These are the notes I took on the first conference day of DevOpsDays Amsterdam 2017.
Opening Welcome: 7.5 years of #devopsdays, 5 years in Amsterdam — Kris Buytaert (Inuits)
Kris walks us through the beginning of DevOpsDays.
The idea for DevOpsDays started in 2007 in the Antwerp Zoo. Imagine a Venn diagram with three circles: open source, agile and “cloudy stuff.” DevOps is where the tree circles overlap.
The first conference was in 2009 in Gent. Initially there were two conferences per year: one in Europe, one in the USA but this grew steadily. The first conference in Amsterdam was in 2013. There have been 175 events so far.
Kris noticed some trends: animals, names (lots of speakers named Mark/Marc, Michael and Jeffrey) and hidden contests (worst t-shirt, beers).
Although the open space topics have become predictable, there is an evolution in topics like culture, automation, monitoring.
Important takeaway: tools will not fix your broken culture. The tooling hype is not helping. Stop looking at the hype and start thinking about what matters: how can we help the business go forward?
Keynote: Building Bridges with Effective DevOps — Katherine Daniels (former: Etsy, future: Travis CI)
According to research, after 10 years in the industry (‘mid career’), 56% of the women left have the industry.
There are six causes for burnout identified by Dr. Christina Maslach: disconnection of workload, control, rewards, fairness, values or community. Katherine adds “disconnection of the industry itself” to that list.
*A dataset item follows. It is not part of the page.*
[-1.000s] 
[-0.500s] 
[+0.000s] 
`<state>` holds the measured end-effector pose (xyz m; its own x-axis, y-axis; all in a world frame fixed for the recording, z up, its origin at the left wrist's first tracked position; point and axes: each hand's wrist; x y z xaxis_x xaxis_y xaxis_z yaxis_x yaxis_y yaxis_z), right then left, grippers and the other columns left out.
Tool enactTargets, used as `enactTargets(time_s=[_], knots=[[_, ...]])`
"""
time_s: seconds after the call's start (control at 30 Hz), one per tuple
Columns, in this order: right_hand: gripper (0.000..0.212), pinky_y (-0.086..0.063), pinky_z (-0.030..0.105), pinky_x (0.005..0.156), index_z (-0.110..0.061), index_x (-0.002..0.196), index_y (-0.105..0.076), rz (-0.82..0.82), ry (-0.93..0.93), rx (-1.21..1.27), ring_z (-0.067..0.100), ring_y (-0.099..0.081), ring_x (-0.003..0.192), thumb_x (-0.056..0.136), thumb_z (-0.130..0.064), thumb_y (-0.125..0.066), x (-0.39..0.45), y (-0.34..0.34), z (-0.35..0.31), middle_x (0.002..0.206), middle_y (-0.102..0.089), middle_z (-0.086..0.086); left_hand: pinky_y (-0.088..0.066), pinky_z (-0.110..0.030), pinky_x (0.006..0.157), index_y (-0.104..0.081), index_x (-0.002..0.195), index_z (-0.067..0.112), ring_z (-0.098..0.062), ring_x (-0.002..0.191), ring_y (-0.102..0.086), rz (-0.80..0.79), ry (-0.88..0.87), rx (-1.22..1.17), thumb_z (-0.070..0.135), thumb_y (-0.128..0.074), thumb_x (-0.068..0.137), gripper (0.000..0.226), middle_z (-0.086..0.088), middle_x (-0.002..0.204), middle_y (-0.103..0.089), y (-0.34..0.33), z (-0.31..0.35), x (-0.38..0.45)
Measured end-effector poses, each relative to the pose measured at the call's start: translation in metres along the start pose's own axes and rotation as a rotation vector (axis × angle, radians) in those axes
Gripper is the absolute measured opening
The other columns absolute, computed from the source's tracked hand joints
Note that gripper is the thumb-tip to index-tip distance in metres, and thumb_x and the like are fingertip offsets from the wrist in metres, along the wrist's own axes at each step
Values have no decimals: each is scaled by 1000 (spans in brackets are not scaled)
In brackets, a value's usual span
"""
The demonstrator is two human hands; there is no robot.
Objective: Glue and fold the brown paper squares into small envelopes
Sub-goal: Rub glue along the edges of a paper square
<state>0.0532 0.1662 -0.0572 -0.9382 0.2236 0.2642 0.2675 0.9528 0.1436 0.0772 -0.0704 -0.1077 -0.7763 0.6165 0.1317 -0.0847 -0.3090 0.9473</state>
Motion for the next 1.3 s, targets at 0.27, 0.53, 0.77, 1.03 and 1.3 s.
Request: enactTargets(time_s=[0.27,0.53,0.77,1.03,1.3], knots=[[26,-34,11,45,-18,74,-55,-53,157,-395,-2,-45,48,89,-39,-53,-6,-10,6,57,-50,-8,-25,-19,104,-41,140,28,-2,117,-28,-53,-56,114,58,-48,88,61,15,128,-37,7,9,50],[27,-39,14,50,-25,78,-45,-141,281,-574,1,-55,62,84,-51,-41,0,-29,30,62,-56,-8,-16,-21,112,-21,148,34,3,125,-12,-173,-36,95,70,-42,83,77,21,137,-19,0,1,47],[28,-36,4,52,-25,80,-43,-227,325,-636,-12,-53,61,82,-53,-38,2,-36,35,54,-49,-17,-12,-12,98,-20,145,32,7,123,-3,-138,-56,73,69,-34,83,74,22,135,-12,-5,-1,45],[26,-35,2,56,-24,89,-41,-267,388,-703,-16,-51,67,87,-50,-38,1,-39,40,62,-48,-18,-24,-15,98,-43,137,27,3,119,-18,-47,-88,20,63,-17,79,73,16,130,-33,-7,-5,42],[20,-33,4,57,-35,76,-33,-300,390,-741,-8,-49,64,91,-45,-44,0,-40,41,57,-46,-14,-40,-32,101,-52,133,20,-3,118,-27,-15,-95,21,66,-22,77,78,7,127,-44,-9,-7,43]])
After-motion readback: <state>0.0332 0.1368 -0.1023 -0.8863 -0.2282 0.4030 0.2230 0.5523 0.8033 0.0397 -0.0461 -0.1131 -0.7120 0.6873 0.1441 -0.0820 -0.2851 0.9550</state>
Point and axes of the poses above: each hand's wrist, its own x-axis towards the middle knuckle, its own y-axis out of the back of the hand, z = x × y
Some possible causes: being the only women in ops, being the only ops engineer in a company. In general: feeling like being “the only one”.
Breaking down silos is not only good for companies but also for people.
Four pillars of effective DevOps:
- Collaboration: individual people working together with shared interactions.
- Affinity: building inter-team relationships, empathy and trust.
- Tools: accelerators of culture.
- Scaling: applying the considerations of collaboration, affinity and tooling throughout the various inflection points of an organisation’s life cycle.
The four pillars all help with creating connections. But here comes the same quote again:
Tools will not fix a broken culture.
A couple of the things that worked for Etsy to create connections:
- Bootcamps: new hires work on other (related) teams than where they will eventually work on for the first weeks of employment. This builds relationships, understanding and empathy.
- Yearly rotations: work on other engineering teams for a month once a year. (This was the most effective to build relationships.)
- Inter-team relationships:
- Dedicated: dedicated to work 100% on team/project.
- Designated: designated point of contact (with other responsibilities).
- Embedded: working as full member of given team (e.g. an ops engineer embedded in another team).
- Transparent culture.
We do not want to separate the engineers from the non-engineers. We want to have connections throughout the entire organisation. Ideas to connect the entire business (and not just developers and operations people):
- Support rotations (engineers spend time working on customer support)
- Shared tools and processes
- Focus on the customers
Create connections by working on an inclusive industry. We do not want people to feel excluded and get out of the industry because of it.
Empathy allows people to help each other create the most inclusive industry on behalf of everyone working in it.
We can use differences to enhance creativity. But how do different opinions actually get treated?
Technology is a means to an end. Solving problems for people is the end goal.
DevOps uses empathy to create and enhance connections between us.
Call to action:
- Be inclusive.
- Break down silos.
- Build bridges.
Start-up Culture at Scale — Matthew Slane (Skyscanner)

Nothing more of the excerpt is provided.